**Exercise instructions:** Take every line from the listing below that contains "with".

++++ Input data ++++

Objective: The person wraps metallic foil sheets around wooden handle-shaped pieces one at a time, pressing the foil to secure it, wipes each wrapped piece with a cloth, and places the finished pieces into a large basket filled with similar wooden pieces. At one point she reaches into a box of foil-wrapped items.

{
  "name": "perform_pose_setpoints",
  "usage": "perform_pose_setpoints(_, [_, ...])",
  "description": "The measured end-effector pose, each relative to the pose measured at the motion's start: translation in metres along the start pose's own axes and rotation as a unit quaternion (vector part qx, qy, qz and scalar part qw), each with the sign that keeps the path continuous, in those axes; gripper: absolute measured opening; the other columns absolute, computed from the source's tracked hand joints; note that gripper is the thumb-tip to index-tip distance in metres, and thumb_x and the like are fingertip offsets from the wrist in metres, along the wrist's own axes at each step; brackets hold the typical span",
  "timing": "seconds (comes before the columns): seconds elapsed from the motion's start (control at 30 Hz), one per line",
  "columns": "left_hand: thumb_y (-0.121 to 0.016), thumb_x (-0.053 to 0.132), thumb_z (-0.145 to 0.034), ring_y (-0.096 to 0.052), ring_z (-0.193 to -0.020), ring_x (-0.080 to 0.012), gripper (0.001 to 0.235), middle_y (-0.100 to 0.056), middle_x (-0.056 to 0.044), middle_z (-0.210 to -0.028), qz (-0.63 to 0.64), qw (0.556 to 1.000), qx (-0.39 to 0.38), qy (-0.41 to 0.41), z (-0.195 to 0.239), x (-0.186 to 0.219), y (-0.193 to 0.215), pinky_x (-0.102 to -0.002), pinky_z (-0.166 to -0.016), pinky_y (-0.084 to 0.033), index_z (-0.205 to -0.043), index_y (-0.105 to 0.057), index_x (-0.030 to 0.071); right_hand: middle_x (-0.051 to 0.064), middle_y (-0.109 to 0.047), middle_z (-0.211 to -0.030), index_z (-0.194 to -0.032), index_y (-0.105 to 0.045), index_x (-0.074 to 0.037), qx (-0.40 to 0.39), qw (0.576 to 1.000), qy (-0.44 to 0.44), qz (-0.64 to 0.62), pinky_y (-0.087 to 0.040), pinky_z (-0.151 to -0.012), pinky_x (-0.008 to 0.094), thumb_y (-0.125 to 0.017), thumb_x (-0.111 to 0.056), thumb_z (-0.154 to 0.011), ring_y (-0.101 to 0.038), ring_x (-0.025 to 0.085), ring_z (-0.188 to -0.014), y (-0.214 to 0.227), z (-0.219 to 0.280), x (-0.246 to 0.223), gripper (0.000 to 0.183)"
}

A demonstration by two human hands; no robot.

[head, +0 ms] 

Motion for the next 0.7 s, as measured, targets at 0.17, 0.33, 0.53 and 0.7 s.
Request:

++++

**Solution for this task:**
Objective: The person wraps metallic foil sheets around wooden handle-shaped pieces one at a time, pressing the foil to secure it, wipes each wrapped piece with a cloth, and places the finished pieces into a large basket filled with similar wooden pieces. At one point she reaches into a box of foil-wrapped items.
  "description": "The measured end-effector pose, each relative to the pose measured at the motion's start: translation in metres along the start pose's own axes and rotation as a unit quaternion (vector part qx, qy, qz and scalar part qw), each with the sign that keeps the path continuous, in those axes; gripper: absolute measured opening; the other columns absolute, computed from the source's tracked hand joints; note that gripper is the thumb-tip to index-tip distance in metres, and thumb_x and the like are fingertip offsets from the wrist in metres, along the wrist's own axes at each step; brackets hold the typical span",

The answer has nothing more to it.